There is something that can be sure there,

In that affirmation, there seems to be something vague, and there seems to be something very vague and vague in it.

What kind of control will you hate in there,

In that control, you will feel a kind of helplessness and helplessness,

It's a very vague, very ambiguous way to do it.

The way that has disappeared is also there like a shadow that has disappeared,

What is there there sincerely,

It seems to be there that with the movement of the trajectory of time,

It's getting more and more sincere there,

But what kind of love is there in that sincerity,

What kind of emotions and emotions are changing there,

It is something that is slowly and changing and disappears in that silence.

That's a kind of noise, and what kind of uneasiness will be produced in that noise,

It's an uneasy timidity, but also an uneasy loneliness and loneliness,

What you want to see, what you want to chase, is also in that chase,

It seemed that he had found some kind of object, and it seemed to be the object he was looking for.

But he became cowardly, confused and confused in the face of his goal.

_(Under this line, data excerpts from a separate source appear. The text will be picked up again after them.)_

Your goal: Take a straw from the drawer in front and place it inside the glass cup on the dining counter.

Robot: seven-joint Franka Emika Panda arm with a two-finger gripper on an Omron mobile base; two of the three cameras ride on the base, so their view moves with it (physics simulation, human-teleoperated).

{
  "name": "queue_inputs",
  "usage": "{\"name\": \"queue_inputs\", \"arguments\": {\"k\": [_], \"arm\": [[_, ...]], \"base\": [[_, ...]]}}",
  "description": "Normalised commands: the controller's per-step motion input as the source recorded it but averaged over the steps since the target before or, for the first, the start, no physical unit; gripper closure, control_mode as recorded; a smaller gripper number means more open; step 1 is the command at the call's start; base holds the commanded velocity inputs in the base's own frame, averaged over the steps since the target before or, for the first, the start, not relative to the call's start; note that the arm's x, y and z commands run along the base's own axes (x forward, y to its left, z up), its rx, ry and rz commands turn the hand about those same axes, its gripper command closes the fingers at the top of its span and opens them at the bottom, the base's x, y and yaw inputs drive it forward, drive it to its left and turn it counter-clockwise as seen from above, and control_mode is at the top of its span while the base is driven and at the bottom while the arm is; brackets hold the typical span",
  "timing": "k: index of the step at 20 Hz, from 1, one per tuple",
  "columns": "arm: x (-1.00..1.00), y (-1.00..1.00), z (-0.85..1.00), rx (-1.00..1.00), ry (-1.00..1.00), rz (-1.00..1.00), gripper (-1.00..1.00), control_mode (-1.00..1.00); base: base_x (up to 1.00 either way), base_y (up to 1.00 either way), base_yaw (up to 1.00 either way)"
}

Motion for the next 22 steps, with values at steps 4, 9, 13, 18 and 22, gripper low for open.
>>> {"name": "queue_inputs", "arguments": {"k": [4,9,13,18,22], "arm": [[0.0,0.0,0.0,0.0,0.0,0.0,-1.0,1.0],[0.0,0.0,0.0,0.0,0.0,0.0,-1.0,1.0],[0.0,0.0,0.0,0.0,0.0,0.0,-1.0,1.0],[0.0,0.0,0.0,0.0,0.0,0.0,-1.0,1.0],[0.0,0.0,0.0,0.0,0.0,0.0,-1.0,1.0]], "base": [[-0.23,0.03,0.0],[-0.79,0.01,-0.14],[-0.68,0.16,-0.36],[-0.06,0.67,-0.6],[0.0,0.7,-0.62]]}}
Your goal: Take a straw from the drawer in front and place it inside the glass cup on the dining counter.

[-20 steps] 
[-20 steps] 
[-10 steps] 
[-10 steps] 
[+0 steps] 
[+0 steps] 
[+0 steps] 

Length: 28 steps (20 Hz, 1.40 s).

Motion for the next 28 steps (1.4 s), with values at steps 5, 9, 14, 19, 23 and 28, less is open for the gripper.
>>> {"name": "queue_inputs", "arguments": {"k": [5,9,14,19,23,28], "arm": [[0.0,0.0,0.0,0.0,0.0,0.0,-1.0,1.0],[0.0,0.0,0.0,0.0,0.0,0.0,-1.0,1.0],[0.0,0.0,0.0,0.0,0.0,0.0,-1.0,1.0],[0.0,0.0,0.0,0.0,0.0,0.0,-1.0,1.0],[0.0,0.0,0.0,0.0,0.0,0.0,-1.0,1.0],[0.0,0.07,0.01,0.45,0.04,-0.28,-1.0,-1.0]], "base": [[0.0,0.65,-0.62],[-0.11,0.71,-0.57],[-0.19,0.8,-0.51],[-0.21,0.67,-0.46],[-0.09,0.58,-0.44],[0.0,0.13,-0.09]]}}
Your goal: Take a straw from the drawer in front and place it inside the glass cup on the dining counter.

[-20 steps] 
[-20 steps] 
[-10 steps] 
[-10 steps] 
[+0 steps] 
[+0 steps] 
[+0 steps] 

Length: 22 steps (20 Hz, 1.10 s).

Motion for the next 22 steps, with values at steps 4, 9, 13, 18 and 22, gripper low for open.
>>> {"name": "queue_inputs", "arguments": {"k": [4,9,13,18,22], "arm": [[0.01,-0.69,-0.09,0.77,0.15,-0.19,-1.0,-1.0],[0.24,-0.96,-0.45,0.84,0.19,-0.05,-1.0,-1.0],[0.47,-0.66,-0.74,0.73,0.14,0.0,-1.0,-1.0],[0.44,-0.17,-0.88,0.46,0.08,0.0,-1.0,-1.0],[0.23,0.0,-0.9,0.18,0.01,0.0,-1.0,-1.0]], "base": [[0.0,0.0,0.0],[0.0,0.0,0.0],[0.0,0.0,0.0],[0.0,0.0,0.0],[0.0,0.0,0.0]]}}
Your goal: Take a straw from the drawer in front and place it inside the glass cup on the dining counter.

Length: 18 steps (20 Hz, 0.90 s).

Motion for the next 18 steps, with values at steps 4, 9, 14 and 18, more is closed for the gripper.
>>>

He's just there to be something impossibly real,

What is impossible also seems to be something that cannot be believed there,

It's like I can't believe it.

There is a kind of urging, but also a kind of oppression,

I also feel a kind of control in it,

It's like there's endless control,

It's as if it's constantly swaying between living and breathing,

And I can't find anything in that wavering,

In the midst of the unfound, I will feel the pain and hardship of the struggle,

In the midst of the pain and hardship of that struggle, I feel that I can't get any understanding,

I feel that I can't get a reasonable explanation in this world,

or a reasonable or suitable accommodation.

That kind of is like being incompatible with this world,

In the midst of that rupture, I felt a kind of pain,

Also in the broken scars, I deeply felt a kind of distant and distant something,

It's as if in that deep suffering a kind of no longer approachable,

What kind of inquiry and general guarding that are hard to find anymore.